TASK PROMPT: From the entries that follow, copy each line in which "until" appears.

SOURCE MATERIAL:
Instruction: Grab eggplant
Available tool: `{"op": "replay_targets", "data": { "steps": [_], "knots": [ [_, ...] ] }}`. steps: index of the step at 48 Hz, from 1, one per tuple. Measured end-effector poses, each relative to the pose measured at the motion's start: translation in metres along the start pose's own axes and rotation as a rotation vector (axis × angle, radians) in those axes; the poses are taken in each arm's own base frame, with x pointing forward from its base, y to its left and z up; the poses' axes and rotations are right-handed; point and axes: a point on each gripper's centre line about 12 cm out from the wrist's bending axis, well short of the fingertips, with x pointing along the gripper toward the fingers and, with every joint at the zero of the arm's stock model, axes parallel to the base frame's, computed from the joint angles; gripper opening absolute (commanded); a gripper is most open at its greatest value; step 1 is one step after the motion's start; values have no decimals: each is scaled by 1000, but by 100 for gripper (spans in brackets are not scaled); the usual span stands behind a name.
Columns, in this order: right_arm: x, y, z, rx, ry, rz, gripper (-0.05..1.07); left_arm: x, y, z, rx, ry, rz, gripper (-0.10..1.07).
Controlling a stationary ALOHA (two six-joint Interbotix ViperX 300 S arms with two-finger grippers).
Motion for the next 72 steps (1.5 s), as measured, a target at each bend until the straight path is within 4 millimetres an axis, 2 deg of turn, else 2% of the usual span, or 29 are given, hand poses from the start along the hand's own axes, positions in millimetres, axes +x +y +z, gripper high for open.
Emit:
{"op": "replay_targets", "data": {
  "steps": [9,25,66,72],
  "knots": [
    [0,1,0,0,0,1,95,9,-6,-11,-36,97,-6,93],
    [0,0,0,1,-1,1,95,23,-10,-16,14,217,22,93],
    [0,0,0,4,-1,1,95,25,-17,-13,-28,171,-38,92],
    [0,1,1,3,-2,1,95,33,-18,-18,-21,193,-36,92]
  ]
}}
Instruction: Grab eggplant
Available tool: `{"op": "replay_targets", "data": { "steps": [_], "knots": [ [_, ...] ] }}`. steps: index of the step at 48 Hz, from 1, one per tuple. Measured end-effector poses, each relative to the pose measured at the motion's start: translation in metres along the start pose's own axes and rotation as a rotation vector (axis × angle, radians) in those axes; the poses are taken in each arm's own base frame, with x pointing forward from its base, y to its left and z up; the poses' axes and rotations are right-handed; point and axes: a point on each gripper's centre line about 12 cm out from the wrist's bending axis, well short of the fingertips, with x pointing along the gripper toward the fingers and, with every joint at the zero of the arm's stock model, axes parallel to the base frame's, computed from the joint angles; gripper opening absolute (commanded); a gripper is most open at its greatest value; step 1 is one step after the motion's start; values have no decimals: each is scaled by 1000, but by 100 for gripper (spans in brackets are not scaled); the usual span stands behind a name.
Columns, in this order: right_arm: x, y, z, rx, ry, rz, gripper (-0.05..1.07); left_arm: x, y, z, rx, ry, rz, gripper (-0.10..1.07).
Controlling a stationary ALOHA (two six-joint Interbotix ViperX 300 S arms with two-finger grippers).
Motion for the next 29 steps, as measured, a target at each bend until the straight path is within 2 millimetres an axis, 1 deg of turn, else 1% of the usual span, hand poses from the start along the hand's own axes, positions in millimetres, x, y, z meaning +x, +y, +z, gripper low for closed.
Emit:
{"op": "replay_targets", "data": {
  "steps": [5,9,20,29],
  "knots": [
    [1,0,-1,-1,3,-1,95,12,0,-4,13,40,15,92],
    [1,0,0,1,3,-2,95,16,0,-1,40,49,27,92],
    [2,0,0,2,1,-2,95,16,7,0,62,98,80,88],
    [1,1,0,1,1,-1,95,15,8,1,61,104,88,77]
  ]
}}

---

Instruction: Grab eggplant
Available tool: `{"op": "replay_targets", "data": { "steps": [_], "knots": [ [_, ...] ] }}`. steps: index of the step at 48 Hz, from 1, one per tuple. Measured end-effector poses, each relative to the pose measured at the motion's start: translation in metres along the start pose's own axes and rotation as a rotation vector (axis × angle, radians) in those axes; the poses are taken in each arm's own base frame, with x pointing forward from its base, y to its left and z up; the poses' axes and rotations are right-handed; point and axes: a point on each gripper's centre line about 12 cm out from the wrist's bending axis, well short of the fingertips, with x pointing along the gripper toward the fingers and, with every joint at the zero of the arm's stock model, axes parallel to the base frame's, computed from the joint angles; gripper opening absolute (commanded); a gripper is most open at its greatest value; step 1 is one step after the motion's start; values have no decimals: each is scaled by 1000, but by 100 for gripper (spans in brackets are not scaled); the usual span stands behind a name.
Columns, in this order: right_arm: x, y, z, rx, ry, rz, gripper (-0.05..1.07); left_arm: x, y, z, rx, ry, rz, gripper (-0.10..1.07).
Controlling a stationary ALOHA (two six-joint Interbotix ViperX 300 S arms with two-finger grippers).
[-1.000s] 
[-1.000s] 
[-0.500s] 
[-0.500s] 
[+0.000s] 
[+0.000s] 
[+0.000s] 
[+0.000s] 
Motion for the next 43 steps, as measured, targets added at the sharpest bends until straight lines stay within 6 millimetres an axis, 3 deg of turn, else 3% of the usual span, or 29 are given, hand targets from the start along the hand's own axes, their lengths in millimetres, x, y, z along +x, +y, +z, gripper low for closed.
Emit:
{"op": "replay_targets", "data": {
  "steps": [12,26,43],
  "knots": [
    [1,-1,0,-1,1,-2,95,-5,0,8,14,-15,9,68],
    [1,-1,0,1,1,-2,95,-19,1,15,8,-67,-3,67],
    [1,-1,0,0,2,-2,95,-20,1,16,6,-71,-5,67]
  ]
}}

SOLUTION FOR THIS EXERCISE:
Motion for the next 72 steps (1.5 s), as measured, a target at each bend until the straight path is within 4 millimetres an axis, 2 deg of turn, else 2% of the usual span, or 29 are given, hand poses from the start along the hand's own axes, positions in millimetres, axes +x +y +z, gripper high for open.
Motion for the next 29 steps, as measured, a target at each bend until the straight path is within 2 millimetres an axis, 1 deg of turn, else 1% of the usual span, hand poses from the start along the hand's own axes, positions in millimetres, x, y, z meaning +x, +y, +z, gripper low for closed.
Motion for the next 43 steps, as measured, targets added at the sharpest bends until straight lines stay within 6 millimetres an axis, 3 deg of turn, else 3% of the usual span, or 29 are given, hand targets from the start along the hand's own axes, their lengths in millimetres, x, y, z along +x, +y, +z, gripper low for closed.

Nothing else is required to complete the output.